*Work instruction:* Could you print the listing again exactly, omitting the pictures?
----- Stored data -----
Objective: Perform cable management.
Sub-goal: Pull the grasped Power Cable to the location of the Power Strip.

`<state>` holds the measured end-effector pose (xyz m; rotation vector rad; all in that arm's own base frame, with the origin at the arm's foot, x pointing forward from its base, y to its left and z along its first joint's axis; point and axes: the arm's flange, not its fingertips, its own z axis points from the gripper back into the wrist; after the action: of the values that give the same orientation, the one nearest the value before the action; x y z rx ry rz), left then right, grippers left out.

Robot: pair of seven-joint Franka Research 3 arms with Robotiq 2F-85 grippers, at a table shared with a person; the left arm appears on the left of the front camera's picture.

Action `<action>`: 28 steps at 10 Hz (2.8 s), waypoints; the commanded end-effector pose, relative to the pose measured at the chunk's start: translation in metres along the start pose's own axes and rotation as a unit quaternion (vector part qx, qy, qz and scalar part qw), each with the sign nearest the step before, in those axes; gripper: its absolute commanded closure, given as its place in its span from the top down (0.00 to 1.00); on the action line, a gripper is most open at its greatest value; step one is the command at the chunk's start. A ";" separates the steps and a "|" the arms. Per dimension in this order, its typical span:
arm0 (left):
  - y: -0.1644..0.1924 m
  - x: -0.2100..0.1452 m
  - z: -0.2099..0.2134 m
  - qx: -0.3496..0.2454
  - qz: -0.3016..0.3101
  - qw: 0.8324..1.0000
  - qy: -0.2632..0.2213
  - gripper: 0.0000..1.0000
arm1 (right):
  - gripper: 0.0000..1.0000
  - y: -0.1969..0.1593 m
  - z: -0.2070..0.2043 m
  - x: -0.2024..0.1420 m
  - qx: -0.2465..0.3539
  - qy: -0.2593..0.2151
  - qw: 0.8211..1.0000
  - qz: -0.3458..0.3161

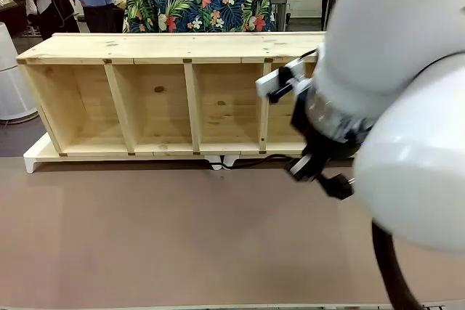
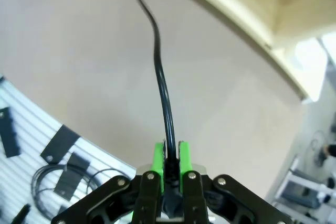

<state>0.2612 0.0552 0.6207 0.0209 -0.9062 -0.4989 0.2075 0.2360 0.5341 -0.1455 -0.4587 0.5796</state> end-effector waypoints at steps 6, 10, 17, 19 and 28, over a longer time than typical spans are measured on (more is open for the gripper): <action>0.000 0.003 -0.002 0.004 0.008 1.000 -0.004 1.00 | 0.14 -0.117 -0.082 -0.142 0.024 -0.019 0.991 -0.129; 0.000 0.003 -0.002 0.004 0.008 1.000 -0.004 1.00 | 0.14 -0.155 -0.090 -0.132 0.026 -0.015 0.985 -0.168; 0.000 0.003 -0.002 0.004 0.008 1.000 -0.004 1.00 | 0.14 -0.226 -0.111 -0.064 -0.022 -0.065 0.973 -0.220; 0.000 0.003 -0.002 0.004 0.008 1.000 -0.004 1.00 | 0.14 -0.237 -0.110 -0.050 -0.017 -0.071 0.974 -0.215; 0.000 0.003 -0.002 0.004 0.008 1.000 -0.004 1.00 | 0.14 -0.261 -0.093 0.001 -0.018 -0.059 0.973 -0.221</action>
<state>0.2612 0.0552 0.6207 0.0211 -0.9064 -0.4989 0.3802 0.0206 0.5187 -0.0407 -0.5960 0.1474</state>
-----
*Result:*
Objective: Perform cable management.
Sub-goal: Pull the grasped Power Cable to the location of the Power Strip.

`<state>` holds the measured end-effector pose (xyz m; rotation vector rad; all in that arm's own base frame, with the origin at the arm's foot, x pointing forward from its base, y to its left and z along its first joint's axis; point and axes: the arm's flange, not its fingertips, its own z axis points from the gripper back into the wrist; after the action: of the values that give the same orientation, the one nearest the value before the action; x y z rx ry rz), left then right, grippers left out.

Robot: pair of seven-joint Franka Research 3 arms with Robotiq 2F-85 grippers, at a table shared with a person; the left arm appears on the left of the front camera's picture.

Action `<action>`: 28 steps at 10 Hz (2.8 s), waypoints; the commanded end-effector pose, relative to the pose measured at the chunk's start: translation in metres along the start pose's own axes and rotation as a unit quaternion (vector part qx, qy, qz and scalar part qw), each with the sign nearest the step before, in those axes; gripper: its absolute commanded closure, given as its place in its span from the top down (0.00 to 1.00); on the action line, a gripper is most open at its greatest value; step one is the command at the chunk's start. A ";" separates the steps and a "|" the arms. Per dimension in this order, its typical span:
arm0 (left):
  - y: -0.1644..0.1924 m
  - x: -0.2100..0.1452 m
  - z: -0.2099..0.2134 m
  - qx: -0.3496..0.2454
  - qz: -0.3016..0.3101
  - qw: 0.8324..1.0000
  - qy: -0.2632..0.2213
  - gripper: 0.0000..1.0000
arm1 (right):
  - gripper: 0.0000..1.0000
  - y: -0.1969..0.1593 m
  - z: -0.2070..0.2043 m
  - x: -0.2024..0.1420 m
  - qx: -0.2465..0.3539
  - qy: -0.2593..0.2151
  - qw: 0.8211..1.0000
  - qz: -0.3458..0.3161


<state>0.2612 0.0552 0.6207 0.0209 -0.9062 -0.4989 0.2075 0.2360 0.5341 -0.1455 -0.4587 0.5796</state> end-effector waypoints at steps 6, 10, 17, 19 and 28, over a longer time than typical spans are measured on (more is open for the gripper): <action>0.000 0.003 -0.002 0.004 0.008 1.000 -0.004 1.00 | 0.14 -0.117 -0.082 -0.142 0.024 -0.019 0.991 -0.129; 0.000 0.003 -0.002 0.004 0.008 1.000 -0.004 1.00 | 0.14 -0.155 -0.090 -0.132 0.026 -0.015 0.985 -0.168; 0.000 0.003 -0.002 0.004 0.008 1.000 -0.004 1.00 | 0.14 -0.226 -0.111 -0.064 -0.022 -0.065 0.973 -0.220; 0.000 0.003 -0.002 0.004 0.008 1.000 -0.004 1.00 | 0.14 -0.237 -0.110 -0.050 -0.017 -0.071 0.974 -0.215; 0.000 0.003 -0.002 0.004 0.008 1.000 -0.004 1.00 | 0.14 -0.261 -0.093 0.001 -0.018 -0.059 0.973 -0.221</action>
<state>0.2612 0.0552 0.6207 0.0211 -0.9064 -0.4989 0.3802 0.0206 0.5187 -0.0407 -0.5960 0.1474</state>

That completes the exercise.